Бен представил знакомый запах в маленькой прихожей, представил заправленную кровать, тонкий слой пыли на полках с антикварными игрушками. В голове шевельнулся болезненный червячок сомнения. А что, собственно, ждет его в бело-оранжевом секторе, кроме кружки плохого кофе и теплого ароматического душа? Новый корпоративный телефон в ухо? Бракоразводный процесс? Пыльные полки?
Скука.
Скука и запустение. Смотреть старые фильмы. Дважды в неделю ходить на эмулятор беговой трассы. Один раз в неделю выпивать кружку пива у Гансана Маншаля. К сорока годам купить механическую канарейку… А Марси? Черт возьми! Он совсем забыл о Марси! Ну конечно же!

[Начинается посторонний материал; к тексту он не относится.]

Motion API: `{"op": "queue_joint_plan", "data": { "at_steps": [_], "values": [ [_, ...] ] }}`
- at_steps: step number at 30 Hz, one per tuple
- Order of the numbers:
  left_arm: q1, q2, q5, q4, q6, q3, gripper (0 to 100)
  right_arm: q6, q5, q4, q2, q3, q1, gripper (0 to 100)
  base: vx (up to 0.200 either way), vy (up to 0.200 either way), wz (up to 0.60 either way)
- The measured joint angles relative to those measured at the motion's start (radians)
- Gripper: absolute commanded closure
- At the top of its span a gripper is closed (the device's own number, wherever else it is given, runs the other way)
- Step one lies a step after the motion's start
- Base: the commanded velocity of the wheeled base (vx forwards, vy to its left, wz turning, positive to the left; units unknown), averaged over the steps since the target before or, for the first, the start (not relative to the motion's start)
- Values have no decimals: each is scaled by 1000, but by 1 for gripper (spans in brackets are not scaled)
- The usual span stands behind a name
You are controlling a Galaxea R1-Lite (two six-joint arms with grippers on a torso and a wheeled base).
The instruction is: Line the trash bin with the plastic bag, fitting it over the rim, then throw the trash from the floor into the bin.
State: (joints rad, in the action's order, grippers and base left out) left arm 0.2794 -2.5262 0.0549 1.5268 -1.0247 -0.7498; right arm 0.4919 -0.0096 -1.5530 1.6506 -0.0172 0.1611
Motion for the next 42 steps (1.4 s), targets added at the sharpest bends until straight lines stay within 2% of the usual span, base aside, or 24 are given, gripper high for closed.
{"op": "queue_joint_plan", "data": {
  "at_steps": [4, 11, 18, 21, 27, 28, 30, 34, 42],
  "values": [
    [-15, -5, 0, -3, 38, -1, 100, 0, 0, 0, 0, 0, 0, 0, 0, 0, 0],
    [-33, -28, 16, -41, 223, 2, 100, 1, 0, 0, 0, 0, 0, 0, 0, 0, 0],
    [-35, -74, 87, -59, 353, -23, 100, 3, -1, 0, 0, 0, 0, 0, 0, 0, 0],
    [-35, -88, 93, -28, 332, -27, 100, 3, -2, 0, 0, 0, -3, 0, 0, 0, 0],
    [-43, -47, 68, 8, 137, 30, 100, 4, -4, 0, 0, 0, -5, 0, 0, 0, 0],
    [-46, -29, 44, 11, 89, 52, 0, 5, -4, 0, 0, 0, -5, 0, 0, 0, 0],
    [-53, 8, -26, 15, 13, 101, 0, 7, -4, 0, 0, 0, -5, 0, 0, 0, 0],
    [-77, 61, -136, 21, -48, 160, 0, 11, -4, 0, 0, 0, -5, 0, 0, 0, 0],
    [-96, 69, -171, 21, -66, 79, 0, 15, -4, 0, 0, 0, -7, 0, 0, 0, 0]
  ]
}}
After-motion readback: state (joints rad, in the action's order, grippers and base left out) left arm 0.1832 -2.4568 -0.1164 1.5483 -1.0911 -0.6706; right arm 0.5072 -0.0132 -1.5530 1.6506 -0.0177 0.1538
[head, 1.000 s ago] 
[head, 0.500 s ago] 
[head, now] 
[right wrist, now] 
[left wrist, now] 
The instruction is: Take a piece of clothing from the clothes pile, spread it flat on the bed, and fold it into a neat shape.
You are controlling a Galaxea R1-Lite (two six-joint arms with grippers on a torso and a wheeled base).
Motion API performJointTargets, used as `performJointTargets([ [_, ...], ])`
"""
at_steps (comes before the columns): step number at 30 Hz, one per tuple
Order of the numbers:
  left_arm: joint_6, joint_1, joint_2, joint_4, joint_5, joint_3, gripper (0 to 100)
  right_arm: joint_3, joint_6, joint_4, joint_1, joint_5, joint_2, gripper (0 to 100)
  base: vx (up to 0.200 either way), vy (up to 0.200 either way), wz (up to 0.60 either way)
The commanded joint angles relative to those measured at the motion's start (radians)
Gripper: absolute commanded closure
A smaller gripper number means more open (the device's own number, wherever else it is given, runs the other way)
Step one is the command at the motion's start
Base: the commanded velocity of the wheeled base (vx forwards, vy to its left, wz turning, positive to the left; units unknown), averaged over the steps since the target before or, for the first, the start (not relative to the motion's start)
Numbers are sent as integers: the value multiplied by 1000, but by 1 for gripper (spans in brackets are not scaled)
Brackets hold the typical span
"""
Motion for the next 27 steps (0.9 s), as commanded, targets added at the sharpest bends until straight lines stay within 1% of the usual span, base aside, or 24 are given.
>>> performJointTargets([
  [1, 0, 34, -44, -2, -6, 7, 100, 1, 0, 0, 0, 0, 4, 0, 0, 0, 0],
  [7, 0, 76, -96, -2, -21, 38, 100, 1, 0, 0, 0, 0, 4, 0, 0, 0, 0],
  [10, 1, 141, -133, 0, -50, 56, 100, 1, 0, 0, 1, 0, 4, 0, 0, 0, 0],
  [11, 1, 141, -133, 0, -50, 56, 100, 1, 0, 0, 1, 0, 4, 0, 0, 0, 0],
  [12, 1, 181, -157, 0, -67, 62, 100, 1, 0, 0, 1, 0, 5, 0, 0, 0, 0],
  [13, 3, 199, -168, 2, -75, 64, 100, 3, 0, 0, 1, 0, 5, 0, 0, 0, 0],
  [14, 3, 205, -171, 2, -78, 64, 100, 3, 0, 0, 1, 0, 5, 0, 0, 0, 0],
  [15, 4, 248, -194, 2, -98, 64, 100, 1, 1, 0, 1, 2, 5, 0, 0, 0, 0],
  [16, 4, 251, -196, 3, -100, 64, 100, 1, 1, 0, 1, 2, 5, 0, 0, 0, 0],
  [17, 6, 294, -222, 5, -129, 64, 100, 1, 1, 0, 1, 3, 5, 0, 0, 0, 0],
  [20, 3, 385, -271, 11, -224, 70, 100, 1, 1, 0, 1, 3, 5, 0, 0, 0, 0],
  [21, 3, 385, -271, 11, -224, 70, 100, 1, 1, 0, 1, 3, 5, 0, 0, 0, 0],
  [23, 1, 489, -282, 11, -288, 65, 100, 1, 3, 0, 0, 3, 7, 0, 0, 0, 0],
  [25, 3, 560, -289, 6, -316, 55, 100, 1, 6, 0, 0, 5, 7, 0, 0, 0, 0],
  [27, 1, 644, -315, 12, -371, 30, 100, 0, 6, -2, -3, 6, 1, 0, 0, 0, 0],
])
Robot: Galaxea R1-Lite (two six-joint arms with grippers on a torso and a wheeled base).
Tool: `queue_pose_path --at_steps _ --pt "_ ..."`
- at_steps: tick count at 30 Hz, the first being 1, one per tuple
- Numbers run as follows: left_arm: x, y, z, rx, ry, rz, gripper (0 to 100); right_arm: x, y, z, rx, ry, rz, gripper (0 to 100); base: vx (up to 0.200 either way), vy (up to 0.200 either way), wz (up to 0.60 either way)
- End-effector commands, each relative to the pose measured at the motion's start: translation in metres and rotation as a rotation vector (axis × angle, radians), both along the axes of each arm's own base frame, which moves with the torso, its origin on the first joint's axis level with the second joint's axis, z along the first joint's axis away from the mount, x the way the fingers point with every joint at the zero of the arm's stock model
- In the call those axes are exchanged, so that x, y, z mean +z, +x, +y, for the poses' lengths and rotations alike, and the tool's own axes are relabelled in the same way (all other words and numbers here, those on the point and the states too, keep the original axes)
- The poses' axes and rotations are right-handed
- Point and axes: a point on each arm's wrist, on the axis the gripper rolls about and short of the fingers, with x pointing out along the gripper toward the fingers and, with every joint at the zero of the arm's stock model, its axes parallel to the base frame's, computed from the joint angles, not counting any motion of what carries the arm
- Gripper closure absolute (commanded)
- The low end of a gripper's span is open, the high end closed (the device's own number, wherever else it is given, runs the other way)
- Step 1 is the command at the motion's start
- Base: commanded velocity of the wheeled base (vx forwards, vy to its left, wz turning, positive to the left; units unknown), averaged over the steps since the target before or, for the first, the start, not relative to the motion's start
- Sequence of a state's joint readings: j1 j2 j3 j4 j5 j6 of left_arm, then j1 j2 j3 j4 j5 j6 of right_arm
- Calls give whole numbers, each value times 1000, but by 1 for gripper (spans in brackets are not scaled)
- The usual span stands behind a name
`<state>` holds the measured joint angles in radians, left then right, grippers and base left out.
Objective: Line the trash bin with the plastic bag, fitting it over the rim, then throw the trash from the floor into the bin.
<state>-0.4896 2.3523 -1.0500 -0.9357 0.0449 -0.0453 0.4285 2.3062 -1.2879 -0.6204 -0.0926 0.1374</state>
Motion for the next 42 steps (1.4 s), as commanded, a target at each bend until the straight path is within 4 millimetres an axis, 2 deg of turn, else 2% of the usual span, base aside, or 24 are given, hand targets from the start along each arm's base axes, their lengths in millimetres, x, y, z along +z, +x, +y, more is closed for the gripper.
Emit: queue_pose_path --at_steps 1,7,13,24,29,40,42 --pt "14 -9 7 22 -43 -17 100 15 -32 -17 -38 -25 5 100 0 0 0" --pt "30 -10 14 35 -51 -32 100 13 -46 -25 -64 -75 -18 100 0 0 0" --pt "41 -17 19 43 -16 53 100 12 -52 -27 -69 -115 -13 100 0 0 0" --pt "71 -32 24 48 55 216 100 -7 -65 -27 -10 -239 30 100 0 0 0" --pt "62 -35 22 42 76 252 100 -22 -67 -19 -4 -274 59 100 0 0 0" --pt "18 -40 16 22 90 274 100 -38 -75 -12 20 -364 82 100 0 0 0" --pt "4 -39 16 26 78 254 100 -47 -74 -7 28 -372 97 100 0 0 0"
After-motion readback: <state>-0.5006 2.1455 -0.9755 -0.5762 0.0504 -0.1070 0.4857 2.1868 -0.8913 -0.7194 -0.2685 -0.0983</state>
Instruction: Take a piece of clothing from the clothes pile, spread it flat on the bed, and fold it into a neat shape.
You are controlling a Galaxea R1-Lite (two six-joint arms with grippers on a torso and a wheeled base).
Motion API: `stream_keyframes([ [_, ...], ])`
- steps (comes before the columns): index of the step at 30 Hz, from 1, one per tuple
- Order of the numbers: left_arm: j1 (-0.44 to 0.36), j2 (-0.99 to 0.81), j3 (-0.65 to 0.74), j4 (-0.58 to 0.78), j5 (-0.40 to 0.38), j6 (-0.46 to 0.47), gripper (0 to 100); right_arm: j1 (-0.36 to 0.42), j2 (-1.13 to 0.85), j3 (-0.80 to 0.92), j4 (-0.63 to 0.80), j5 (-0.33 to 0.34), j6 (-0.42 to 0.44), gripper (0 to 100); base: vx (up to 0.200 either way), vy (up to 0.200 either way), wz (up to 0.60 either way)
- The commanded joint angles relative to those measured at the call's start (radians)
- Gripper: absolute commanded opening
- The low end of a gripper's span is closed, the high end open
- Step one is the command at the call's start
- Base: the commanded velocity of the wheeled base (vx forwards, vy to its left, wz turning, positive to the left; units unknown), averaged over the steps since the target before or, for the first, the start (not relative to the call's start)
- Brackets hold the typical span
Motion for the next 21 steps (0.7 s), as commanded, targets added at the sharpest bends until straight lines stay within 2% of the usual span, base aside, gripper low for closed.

Бенджамиль Френсис Мэй завершает процесс с Ириной фон Гирш, платит брачную неустойку и женится на Марси (если она, конечно, согласна стать миссис Мэй). Странная девушка из черного буфера перебирается в аутсайд к мужу. Никакой работы ни в «воротничке», ни в белом буфере для нее, само собой, не находится, и Марьям становится счастливой домохозяйкой. Лет через пять, при условии, что департамент демографии не откажет странным родителям в патенте на ребенка, она рожает Бену маленького славного сынишку и учит его стихам и песенкам. А если департамент не даст патента, то лет через десять Марси Мэй начинает дивно петь хором с механической канарейкой. Хотя есть и другой вариант. Вместо того чтобы тащить Марси в аутсайд, Бенджамиль может сам перебраться в черный буфер. Не так уж и страшно в буфере, если знать, что к чему. Но с работой для Мэя в буфере не лучше, чем с работой для Марси в «воротничке». Эй, люди! Кому нужны переводы с арабского на трэч?! Недорого перевожу с франглийского на китайский, немного говорю по-русски и португальски! Что? Не нужно? А не дадите ли тогда хоть немножко мелочи? Трубы горят, и мутит с позавчерашнего…
Бред! Бенджамиль пнул попавшуюся под ноги ветку. Самое ужасное то, что теперь ему претит эмулятор беговой трассы, а грязь черного буфера пахнет дерьмом и ржавчиной, а в Сити держат в банках отрезанные головы. И непонятно, где выход, поскольку неясно, где вход. И хочется, подобно Мучи, отправиться в Хадаш Иерусалим, только ведь и там то же самое, если не хуже.
«Может, я заразился чем-то от проклятого Мучи, – думал Бенджамиль. – Потерять старый дом легче, чем найти новый. Я видел смерть, видел любовь, я лизнул счастье, понюхал страх. Но что мне делать со всем этим? С умными словами, с глупыми словами? С людьми? С лесом? Или я схожу с ума?!»